Jack then reviewed the rules of order, and the goals of the forum. The main goals of the forum are to formulate ideas for the future in light of modern technology development, and to produce a document of standards to enable linear algebra to interoperate efficiently and easily. Iterative and sparse direct methods require additional functionality not in traditional BLAS. The outcome of the forum should be a document basis for the standards of implementations. -- a piece of paper not a piece of software. We will try to provide reference implementations, but the goal is not to produce software. He then outlined the number of BLAS meetings that have occurred, an overview of the original subgroups, and talked about the organization of the document. We are getting close to finishing. Two more meeting were proposed, and then the Forum will conclude with a report of our findings. We are at the end of NSF funding for travel, there is only funding for partial support for this meetings travel. We need to decide on where we should publish the document. The proposed sites for the final two meetings are Washington D.C hosted by NIST, and Starksville, Mississippi hosted by MSU.

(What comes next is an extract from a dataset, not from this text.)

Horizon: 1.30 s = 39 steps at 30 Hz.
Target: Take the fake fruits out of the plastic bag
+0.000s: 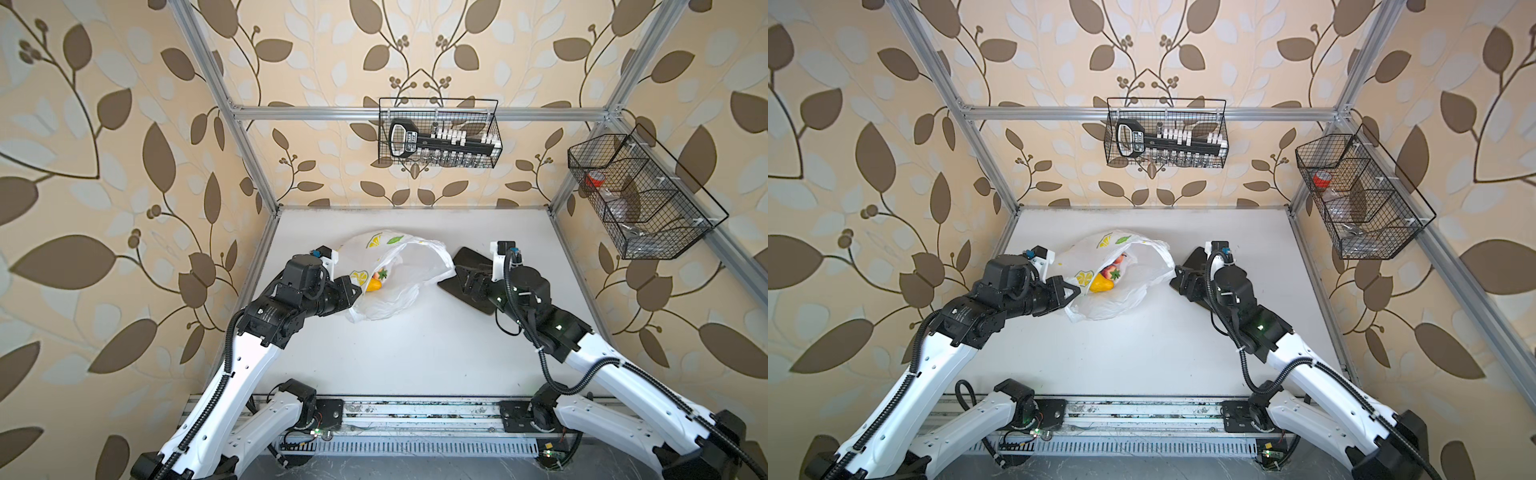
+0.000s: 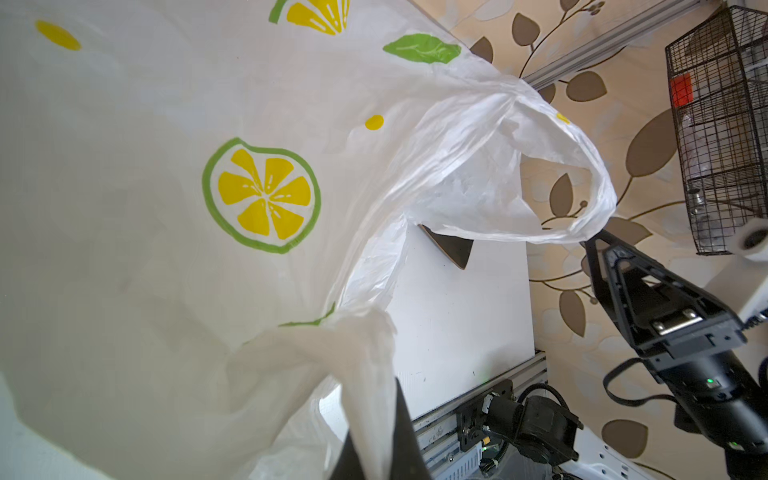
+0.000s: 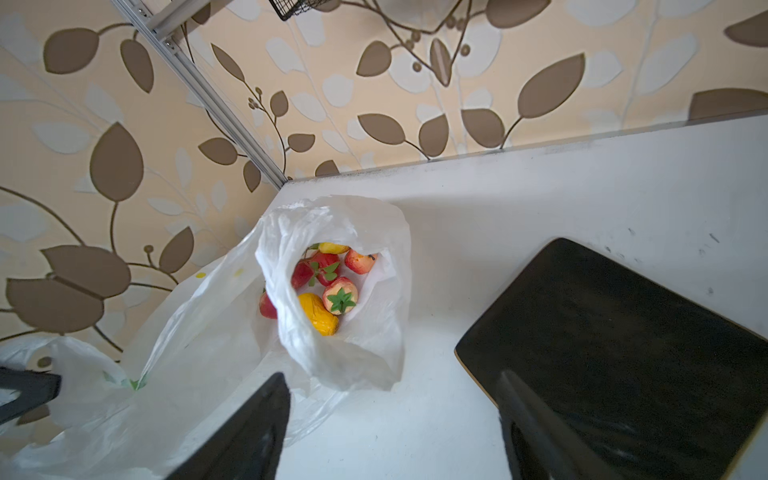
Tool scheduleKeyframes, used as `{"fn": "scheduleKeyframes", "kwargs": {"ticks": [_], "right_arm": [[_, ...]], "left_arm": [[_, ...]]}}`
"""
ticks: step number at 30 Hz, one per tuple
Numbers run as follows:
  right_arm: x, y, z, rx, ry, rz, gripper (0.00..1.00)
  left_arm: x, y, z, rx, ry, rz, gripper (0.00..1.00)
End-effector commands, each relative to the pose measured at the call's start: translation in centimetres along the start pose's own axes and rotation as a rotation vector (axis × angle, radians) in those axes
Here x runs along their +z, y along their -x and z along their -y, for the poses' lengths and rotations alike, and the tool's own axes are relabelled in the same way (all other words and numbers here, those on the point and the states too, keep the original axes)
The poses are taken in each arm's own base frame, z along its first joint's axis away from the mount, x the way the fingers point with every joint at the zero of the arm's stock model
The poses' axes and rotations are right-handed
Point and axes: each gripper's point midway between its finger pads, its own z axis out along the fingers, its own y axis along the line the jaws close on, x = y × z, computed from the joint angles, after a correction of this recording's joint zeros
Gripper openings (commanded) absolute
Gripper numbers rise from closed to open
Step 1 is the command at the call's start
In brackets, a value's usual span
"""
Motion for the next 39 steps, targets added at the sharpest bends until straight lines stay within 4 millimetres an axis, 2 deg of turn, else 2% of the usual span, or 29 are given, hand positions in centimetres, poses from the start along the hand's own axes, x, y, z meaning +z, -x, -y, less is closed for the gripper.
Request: {"fn": "scheduleKeyframes", "kwargs": {"ticks": [1, 3, 6, 10, 12, 13, 17, 20, 26, 33, 39], "right_arm": [[-1.6, -0.4, -0.9, -0.126, 0.063, -0.034, 0.74], [-1.9, 0.0, -2.9, -0.177, 0.151, -0.050, 0.71], [-1.9, -0.6, -6.4, -0.256, 0.267, -0.080, 0.67], [-1.6, -3.2, -12.8, -0.439, 0.418, -0.077, 0.62], [-0.3, -4.7, -14.8, -0.470, 0.449, -0.095, 0.58], [0.4, -4.8, -15.7, -0.455, 0.455, -0.095, 0.55], [5.0, -7.1, -17.8, -0.408, 0.430, -0.136, 0.50], [8.9, -8.3, -17.8, -0.336, 0.333, -0.135, 0.48], [15.7, -12.7, -18.1, -0.246, 0.220, -0.227, 0.52], [21.5, -15.6, -17.9, -0.160, 0.138, -0.303, 0.61], [25.5, -17.4, -16.3, -0.115, 0.055, -0.339, 0.68]], "left_arm": [[-0.7, 0.2, 0.8, 0.055, -0.035, 0.029, 0.00], [-0.8, 0.1, 0.8, 0.062, -0.038, 0.027, 0.00], [-0.8, 0.0, 0.9, 0.065, -0.041, 0.019, 0.00], [-0.9, -0.1, 0.6, 0.069, -0.030, 0.022, 0.00], [-1.0, -0.2, 0.4, 0.067, -0.022, 0.027, 0.00], [-1.0, -0.2, 0.3, 0.067, -0.017, 0.028, 0.00], [-1.2, -0.4, -0.3, 0.056, 0.012, 0.027, 0.00], [-1.4, -0.5, -0.9, 0.045, 0.041, 0.032, 0.00], [-1.5, -1.0, -1.6, 0.026, 0.077, 0.016, 0.00], [-1.6, -1.8, -2.3, 0.012, 0.114, -0.027, 0.00], [-1.4, -2.0, -2.4, -0.005, 0.121, -0.041, 0.00]]}}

We then discussed breaking into sessions. The morning session will encompass breakout groups for the Dense and Band chapter, the Sparse chapter, Language Bindings, and Extended Precision. And later the C interface to the BLAS, the Fortran95 interface to the BLAS, the Interval BLAS, and possibly the Distributed Memory BLAS, and BLAS Extensions, will meet.

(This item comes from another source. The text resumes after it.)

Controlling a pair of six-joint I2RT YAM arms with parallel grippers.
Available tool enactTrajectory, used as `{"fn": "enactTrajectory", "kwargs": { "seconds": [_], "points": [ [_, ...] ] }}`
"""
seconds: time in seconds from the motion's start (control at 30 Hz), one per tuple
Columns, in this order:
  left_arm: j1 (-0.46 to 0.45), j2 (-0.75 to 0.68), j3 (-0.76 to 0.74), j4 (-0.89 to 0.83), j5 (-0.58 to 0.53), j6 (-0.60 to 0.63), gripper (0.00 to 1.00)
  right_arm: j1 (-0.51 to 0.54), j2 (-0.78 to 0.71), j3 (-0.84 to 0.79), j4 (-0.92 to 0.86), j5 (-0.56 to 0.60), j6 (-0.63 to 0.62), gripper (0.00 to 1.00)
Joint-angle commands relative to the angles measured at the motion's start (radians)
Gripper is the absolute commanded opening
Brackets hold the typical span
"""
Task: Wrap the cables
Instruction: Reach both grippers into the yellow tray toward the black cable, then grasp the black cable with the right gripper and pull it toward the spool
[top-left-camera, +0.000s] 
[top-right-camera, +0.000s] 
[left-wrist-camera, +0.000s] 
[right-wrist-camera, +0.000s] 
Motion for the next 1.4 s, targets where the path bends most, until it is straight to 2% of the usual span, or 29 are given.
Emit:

Lunch was at noon, and a tour of the Graphics Lab at 1-1:30pm. We then continued group discussions from 1:30-2:30pm.

Group reports began at 2:30pm. Presentations were made for Dense/Band BLAS, the C interface for the BLAS, the F95 interface for the BLAS, Extended Precision, Interval Arithmetic, Language Bindings, and Sparse BLAS.

Sven Hammarling of NAG began with the summary of the Dense/Band chapter. The tables for functionality had been updated and Antoine Petitet of UT presented his Language Independent Specification (LIS) section and the proposed modifications suggested by the subgroup. Debate ensued on how precise the LIS interface should be, and what will be addressed in the Language Dependent Specification (LDS) to be derived from the LIS section. Jerzy Wasniewski of UNI-C proposed the addition of an INFO parameter which should be declared as INOUT. A lively discussion began on the issue of error-checking in this document and how much should not be specified and left to the implementation of the vendor. A straw vote was taken on the proposed LIS interface. The basic forms were:

  1. BLAS_DOT( n, x, incx, y, incy, r )
  2. BLAS_DOT( x, y, r)
  3. BLAS_DOT( n, x, y, ix, iy, r)
  4. BLAS_DOT(n, x, ix, incx, y, iy, incy, r)

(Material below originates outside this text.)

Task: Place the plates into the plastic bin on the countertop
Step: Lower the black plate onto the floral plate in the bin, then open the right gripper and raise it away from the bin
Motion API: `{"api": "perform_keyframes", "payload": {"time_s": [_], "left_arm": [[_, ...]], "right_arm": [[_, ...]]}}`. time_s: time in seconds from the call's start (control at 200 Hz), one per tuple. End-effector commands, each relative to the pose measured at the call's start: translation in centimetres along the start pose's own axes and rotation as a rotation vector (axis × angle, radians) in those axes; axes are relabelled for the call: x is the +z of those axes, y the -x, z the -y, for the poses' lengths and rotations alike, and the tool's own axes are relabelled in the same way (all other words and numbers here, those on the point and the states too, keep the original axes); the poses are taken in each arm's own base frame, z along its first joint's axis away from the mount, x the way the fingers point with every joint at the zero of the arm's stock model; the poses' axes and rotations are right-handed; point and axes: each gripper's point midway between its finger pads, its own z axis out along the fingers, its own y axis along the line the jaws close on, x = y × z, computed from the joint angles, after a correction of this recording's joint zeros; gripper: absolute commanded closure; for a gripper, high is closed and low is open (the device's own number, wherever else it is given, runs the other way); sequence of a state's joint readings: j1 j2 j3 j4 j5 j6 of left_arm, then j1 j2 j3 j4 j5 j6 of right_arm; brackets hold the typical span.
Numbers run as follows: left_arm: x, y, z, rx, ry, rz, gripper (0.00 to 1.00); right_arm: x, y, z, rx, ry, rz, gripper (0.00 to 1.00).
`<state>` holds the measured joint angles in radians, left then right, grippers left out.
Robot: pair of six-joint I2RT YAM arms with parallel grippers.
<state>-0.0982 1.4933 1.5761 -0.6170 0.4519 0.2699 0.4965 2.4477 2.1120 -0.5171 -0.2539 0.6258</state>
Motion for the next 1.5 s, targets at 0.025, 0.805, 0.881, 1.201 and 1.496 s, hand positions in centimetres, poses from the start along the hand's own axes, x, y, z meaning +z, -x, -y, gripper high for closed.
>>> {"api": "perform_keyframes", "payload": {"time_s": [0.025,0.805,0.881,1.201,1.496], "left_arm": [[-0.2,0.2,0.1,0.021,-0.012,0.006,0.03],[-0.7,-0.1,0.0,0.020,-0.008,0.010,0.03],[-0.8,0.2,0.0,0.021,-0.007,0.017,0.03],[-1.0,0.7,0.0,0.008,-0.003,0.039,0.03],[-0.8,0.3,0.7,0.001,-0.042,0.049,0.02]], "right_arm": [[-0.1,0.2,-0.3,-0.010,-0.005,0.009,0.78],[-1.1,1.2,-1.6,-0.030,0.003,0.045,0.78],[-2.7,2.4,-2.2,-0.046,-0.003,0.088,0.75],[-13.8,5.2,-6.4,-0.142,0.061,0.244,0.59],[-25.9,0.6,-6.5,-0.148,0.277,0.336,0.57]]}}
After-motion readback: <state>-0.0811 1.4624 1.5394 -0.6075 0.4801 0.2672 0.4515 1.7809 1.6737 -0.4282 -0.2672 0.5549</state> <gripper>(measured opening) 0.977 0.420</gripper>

A total of twenty-one people were present for the straw vote. One person voted for option (1), nine people voted for option (2), zero people voted for option (3), and eleven people voted for option (4). A straw vote was then taken on the allowance of INCX=0 in the routines. Eleven people voted yes, eight people voted no, and two people abstained. Then we started discussing the need for a straw vote on the inclusion of INFO in the LIS specification, and how this INFO would be used, in an environmental routine perhaps or directly required in the calling sequence (in the case of a Fortran77 interface). Error-checking was in strong debate and how to provide a ''light'' interface to allow for no checking if desired. The attendees were very divided on this issue. As a result, the straw vote was to be postponed until Tuesday morning.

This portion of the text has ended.